German voters on Sunday handed Chancellor Angela Merkel a second term in office and a mandate to form a new government with her preferred partner, the pro-business FDP.
Merkel's supporters were thrilled by the news that "Angie" will stay in office
Provisional results show that German Chancellor Angela Merkel's conservatives have won 33.8 percent of the vote, putting them on course to form a government with their preferred partners, the pro-business FDP.
The Free Democratic Party (FDP) captured a record 14.6 percent of the vote.
Merkel addressed cheering supporters in Berlin
This gives the center-right alliance, with over 48 percent in total, a narrow majority over the Social Democratic Party (SPD) and the two other major parties, the Greens and the Left, both of which increased their share of the vote.
The result puts Merkel on track for a second term at the helm of Europe's largest economy. It also allows the chancellor to end her awkward four-year "grand coalition" with the SPD, which has frustrated her efforts to push through economic reforms.

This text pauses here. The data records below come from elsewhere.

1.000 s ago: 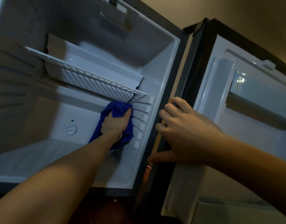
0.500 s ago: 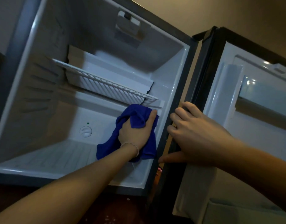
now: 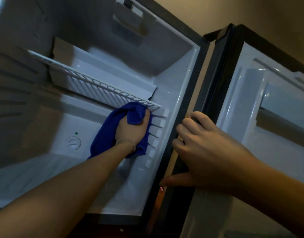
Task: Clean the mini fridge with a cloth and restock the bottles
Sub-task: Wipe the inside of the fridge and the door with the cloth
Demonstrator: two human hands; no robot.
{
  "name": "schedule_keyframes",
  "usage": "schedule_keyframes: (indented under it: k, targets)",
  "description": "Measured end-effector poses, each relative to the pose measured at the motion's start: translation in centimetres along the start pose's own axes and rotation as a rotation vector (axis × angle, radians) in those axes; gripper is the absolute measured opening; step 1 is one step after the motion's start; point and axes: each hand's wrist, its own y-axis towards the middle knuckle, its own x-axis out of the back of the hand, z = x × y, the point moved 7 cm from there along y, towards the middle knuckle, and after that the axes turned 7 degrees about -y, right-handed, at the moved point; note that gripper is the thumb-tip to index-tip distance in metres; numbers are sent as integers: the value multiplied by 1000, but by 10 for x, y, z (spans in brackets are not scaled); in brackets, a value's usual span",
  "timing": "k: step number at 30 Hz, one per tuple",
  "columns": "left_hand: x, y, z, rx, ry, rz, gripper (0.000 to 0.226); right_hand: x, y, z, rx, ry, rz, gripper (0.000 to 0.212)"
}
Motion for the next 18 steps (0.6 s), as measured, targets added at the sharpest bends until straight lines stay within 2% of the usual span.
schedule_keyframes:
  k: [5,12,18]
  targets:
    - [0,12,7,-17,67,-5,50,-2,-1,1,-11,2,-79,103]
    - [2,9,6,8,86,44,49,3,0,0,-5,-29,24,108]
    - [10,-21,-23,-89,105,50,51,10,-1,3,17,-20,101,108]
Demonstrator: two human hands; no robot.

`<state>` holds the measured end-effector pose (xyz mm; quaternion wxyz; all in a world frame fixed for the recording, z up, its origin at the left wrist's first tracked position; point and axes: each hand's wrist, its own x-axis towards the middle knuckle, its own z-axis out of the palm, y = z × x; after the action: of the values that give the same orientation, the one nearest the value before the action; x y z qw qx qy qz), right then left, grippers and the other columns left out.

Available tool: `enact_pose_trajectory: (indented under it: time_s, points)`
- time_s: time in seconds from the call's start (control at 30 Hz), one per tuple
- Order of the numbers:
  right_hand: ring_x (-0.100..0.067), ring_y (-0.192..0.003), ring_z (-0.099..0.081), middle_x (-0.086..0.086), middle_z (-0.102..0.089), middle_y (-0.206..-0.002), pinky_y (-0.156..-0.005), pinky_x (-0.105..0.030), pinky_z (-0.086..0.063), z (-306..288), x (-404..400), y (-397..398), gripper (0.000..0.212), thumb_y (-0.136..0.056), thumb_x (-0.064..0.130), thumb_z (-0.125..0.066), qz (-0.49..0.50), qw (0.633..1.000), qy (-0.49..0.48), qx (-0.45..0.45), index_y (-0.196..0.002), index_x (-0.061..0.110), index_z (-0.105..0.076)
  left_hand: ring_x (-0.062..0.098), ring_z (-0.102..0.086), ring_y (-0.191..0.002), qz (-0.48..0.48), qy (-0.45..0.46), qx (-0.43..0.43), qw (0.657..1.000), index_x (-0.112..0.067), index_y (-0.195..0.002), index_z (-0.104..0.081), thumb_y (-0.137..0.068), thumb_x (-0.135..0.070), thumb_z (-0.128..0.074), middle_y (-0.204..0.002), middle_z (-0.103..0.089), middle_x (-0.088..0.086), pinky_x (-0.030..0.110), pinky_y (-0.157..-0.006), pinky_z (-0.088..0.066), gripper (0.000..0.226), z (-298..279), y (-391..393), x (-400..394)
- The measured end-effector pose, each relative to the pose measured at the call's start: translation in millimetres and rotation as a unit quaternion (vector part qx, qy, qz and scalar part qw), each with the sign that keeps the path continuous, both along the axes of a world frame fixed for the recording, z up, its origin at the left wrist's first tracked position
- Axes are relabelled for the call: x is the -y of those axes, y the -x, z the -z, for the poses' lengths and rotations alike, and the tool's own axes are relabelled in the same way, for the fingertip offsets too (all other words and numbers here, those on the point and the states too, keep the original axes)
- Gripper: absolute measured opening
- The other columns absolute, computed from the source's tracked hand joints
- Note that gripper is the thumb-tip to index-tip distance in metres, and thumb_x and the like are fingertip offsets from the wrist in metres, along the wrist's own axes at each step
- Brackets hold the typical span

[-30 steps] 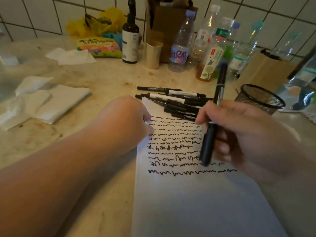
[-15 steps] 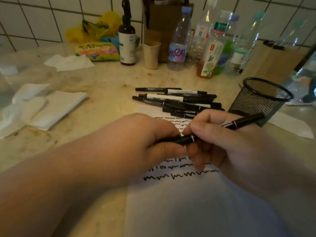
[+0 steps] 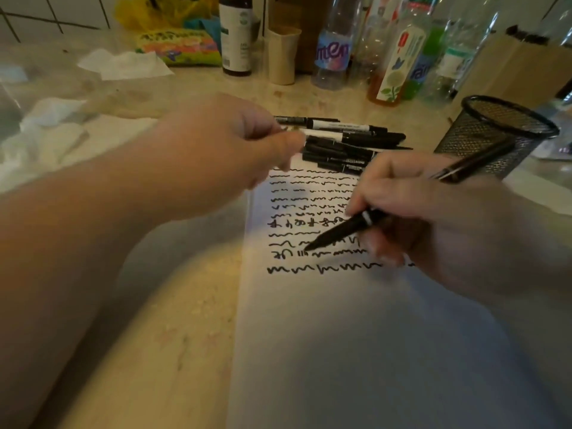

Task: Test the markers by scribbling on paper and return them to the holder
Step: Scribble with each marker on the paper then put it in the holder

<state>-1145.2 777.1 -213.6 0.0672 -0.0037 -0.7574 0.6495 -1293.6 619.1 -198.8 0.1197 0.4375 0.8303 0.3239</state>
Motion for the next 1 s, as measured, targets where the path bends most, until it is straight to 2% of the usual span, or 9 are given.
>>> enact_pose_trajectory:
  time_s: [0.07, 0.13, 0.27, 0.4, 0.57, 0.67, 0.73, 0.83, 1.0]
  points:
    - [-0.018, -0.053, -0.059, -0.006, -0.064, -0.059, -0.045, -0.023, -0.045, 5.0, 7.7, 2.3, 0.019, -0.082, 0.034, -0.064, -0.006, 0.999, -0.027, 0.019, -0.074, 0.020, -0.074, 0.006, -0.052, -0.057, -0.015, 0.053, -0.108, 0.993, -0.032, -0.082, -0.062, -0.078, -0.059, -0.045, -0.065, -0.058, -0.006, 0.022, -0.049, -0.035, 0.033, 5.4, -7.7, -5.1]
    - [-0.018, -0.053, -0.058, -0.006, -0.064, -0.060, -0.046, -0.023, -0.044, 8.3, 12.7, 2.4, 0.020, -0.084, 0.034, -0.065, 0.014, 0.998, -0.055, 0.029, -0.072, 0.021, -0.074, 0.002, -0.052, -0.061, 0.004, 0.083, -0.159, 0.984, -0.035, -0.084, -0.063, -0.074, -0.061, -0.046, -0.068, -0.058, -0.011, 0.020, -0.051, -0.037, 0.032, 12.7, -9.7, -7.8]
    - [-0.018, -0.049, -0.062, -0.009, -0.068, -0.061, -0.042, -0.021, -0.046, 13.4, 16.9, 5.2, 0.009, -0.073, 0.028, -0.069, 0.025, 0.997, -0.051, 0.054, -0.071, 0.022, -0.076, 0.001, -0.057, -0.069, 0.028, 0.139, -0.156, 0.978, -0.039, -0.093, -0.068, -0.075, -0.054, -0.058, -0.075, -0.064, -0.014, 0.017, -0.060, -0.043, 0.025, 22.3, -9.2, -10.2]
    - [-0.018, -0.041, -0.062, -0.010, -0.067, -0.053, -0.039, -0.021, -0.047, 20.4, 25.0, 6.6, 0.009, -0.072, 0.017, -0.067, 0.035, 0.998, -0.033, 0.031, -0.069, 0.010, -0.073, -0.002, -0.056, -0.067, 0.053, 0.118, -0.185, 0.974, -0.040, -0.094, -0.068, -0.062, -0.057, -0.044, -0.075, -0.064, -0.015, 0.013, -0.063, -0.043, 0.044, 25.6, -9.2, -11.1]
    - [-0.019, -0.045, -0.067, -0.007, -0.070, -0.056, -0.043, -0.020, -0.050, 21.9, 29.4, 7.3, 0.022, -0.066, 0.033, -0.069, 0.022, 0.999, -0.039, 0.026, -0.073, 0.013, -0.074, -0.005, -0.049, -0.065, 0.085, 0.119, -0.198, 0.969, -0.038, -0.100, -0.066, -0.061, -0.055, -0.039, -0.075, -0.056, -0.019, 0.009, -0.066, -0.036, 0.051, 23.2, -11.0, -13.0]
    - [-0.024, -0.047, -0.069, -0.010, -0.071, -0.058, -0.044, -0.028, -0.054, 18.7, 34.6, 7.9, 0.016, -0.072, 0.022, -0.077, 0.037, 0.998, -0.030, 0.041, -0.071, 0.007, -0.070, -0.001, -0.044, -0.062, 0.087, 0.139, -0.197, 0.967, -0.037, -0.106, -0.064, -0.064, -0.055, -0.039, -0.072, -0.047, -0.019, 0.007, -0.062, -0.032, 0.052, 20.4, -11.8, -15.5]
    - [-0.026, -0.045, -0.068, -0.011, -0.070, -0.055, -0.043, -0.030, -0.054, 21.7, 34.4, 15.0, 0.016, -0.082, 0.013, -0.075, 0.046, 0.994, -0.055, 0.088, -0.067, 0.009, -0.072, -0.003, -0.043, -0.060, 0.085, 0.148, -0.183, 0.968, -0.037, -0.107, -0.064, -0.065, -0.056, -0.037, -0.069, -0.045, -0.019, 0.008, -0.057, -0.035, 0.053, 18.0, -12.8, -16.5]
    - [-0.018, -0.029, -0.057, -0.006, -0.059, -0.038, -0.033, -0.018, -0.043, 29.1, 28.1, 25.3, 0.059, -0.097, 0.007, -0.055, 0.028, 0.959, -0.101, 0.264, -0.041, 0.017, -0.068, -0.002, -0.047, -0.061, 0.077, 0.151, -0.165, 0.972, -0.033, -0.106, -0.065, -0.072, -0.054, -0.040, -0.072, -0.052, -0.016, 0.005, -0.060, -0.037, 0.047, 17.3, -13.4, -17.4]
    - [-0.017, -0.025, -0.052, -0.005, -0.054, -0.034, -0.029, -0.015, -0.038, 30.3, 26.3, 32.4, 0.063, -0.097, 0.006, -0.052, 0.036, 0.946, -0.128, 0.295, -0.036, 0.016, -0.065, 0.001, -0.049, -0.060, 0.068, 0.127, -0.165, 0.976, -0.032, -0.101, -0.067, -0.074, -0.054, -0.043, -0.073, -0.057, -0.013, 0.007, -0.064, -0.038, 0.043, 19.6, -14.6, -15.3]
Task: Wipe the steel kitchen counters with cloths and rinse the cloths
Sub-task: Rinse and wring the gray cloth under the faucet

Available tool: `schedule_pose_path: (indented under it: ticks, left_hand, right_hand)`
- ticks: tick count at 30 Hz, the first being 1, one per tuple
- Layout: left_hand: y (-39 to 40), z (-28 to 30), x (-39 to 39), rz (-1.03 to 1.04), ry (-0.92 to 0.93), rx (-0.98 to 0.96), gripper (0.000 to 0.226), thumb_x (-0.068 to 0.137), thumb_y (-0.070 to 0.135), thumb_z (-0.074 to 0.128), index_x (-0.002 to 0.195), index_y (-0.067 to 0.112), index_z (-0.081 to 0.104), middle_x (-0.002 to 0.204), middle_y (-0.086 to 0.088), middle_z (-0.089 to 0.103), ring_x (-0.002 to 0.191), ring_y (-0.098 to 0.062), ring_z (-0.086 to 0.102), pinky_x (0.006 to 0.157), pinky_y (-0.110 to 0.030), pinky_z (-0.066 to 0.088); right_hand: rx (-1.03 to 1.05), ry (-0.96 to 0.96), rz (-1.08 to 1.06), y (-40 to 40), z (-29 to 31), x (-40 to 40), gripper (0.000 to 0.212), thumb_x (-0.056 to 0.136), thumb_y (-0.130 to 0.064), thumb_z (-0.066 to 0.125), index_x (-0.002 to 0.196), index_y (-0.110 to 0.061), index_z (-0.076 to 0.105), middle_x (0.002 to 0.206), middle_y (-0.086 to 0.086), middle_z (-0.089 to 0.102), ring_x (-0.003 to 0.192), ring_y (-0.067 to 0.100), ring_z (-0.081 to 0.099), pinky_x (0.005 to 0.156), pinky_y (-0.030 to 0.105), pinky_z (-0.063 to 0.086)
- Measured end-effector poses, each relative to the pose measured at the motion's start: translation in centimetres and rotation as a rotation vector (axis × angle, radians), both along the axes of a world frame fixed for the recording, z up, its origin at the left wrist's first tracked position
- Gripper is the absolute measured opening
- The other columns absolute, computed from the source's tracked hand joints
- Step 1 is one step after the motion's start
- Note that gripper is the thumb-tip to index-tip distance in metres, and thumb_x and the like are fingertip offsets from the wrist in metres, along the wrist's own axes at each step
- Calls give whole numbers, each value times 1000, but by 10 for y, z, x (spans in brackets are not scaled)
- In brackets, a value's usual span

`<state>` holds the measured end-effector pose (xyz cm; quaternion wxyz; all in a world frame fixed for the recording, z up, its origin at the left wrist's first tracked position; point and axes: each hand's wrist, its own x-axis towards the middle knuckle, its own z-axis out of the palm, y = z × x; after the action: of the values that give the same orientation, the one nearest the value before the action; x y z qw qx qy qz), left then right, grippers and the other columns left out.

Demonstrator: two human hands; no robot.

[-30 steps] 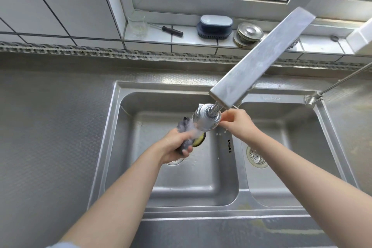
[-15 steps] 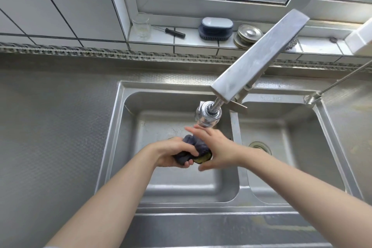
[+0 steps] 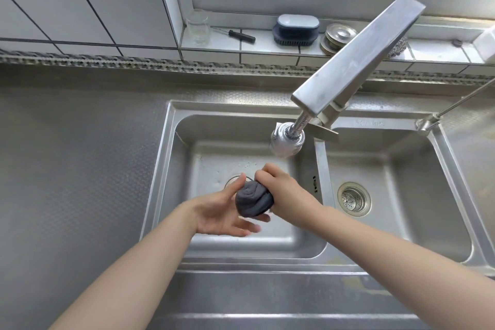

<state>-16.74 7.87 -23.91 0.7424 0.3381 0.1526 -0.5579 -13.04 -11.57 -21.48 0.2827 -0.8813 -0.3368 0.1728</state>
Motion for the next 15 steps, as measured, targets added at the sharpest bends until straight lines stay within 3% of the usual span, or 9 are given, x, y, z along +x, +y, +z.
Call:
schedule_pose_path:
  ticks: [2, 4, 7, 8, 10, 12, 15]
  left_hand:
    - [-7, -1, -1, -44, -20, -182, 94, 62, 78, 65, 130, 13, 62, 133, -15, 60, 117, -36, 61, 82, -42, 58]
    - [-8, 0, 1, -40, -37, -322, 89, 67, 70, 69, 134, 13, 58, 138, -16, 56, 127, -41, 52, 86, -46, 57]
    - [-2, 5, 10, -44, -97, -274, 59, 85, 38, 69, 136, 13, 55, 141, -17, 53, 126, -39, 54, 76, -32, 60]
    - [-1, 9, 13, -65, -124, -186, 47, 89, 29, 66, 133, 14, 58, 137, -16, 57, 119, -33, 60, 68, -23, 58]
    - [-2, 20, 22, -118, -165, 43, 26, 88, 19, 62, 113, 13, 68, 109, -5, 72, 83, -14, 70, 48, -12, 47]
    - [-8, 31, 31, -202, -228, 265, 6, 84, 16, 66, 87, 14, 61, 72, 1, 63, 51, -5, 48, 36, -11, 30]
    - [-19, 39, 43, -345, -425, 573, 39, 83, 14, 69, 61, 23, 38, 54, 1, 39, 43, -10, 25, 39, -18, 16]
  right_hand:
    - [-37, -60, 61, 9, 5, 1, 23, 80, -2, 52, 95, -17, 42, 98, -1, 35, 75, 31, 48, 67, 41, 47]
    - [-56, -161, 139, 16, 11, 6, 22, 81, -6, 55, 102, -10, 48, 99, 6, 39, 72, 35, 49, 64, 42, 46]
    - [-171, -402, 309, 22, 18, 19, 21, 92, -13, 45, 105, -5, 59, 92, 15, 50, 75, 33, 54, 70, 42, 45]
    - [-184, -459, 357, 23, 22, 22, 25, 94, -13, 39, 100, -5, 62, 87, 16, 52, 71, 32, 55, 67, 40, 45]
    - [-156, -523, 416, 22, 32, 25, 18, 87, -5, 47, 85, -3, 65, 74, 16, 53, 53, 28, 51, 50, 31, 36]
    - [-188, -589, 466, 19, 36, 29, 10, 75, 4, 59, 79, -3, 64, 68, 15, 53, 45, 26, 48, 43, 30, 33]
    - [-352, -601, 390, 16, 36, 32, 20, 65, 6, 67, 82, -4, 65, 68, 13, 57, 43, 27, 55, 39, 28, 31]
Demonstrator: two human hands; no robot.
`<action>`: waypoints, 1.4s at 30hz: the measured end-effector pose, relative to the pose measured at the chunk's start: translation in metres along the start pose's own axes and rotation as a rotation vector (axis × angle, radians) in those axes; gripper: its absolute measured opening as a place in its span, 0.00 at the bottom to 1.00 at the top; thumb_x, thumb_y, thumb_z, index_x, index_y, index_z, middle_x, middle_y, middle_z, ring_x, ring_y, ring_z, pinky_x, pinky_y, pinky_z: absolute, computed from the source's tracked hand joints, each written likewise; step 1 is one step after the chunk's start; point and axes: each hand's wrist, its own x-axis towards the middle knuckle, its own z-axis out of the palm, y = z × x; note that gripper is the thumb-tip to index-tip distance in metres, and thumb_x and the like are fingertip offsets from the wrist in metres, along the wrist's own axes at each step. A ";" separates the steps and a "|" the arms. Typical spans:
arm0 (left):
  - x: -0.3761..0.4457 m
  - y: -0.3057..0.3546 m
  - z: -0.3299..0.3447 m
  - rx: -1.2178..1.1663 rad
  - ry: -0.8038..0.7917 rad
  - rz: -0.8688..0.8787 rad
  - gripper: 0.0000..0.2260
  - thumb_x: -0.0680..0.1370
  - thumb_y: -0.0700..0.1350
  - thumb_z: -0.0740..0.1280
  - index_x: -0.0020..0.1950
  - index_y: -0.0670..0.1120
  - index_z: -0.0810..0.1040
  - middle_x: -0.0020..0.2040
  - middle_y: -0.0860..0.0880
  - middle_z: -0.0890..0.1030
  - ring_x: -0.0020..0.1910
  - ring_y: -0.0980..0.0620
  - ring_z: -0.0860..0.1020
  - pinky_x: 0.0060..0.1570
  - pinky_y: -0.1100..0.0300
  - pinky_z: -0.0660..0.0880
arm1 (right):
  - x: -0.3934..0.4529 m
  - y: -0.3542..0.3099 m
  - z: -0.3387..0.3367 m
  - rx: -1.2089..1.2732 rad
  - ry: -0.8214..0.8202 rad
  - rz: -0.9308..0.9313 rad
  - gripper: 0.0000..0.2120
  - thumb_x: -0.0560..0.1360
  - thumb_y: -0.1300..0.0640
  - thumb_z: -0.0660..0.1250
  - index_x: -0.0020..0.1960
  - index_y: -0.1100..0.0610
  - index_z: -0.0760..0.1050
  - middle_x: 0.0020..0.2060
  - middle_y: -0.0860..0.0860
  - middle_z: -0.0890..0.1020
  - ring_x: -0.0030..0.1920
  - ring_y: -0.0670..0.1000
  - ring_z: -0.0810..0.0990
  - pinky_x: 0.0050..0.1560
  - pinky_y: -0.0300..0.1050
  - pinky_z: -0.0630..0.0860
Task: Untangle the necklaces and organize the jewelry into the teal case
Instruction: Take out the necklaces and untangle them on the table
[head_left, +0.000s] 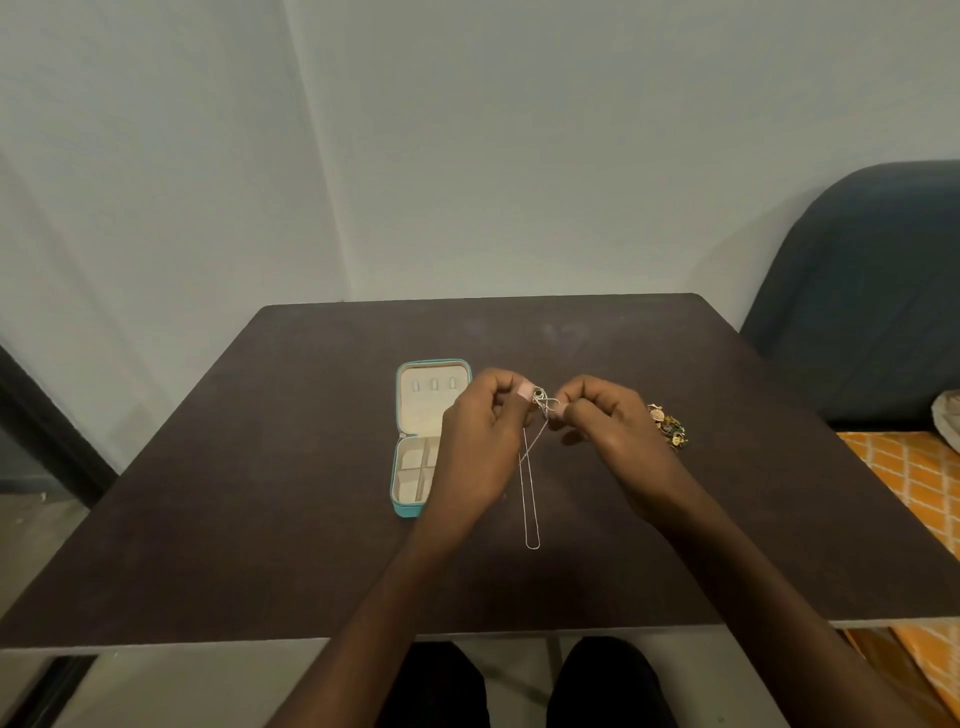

Speaking to euphoric party members in Berlin on Sunday, a beaming Merkel said she had reached her goal of creating a stable center-right majority.
"I want to be the chancellor of all Germans so that we are all better off - especially in the midst of a crisis," Merkel said. "We have a lot of problems to tackle in this country," she added.
SPD candidate concedes defeat
Steinmeier's SPD party suffered dramatic losses
The SPD won just 23 percent of the vote. This marks their lowest score in the post-war era.
The SPD's chancellor candidate Frank-Walter Steinmeier conceded defeat on Sunday after his party's dramatic losses.
"The voters have decided and the result is a bitter day for German Social Democracy ... there is no way of talking it up - the result is a bitter defeat," Steinmeier told party members gathered in Berlin.
He said his party would be "vigilant in opposition."
The opposition Green party won 10.7 percent - up from 8.1 percent in the last election. The Left party also raised its share of the vote, winning 11.9 percent.
Best result in liberal party's history
The 14.6 percent captured by the reform-minded FDP is the best result in the party's history. The party has been out of power since 1998. The FDP champions sharply lower taxes, less regulation and friendliness to private enterprise.
Westerwelle's party is back in power after more than a decade in opposition
"We want to be part of the government," FDP leader Guido Westerwelle told cheering supporters at his party's Berlin headquarters.
Westerwelle spoke of a "big responsibility" and said his party would work to ensure that Germany got a "fair tax system and better education opportunities" and that civil rights were respected.
The election comes at a crucial time for the German economy, which is just emerging from its deepest recession in 60 years.
Security had been tightened throughout the country on election day in the wake of a series of warnings by Islamic militants, including one from al Qaeda leader Osama bin Laden. The messages called on Germany to pull some 4,200 troops out of Afghanistan.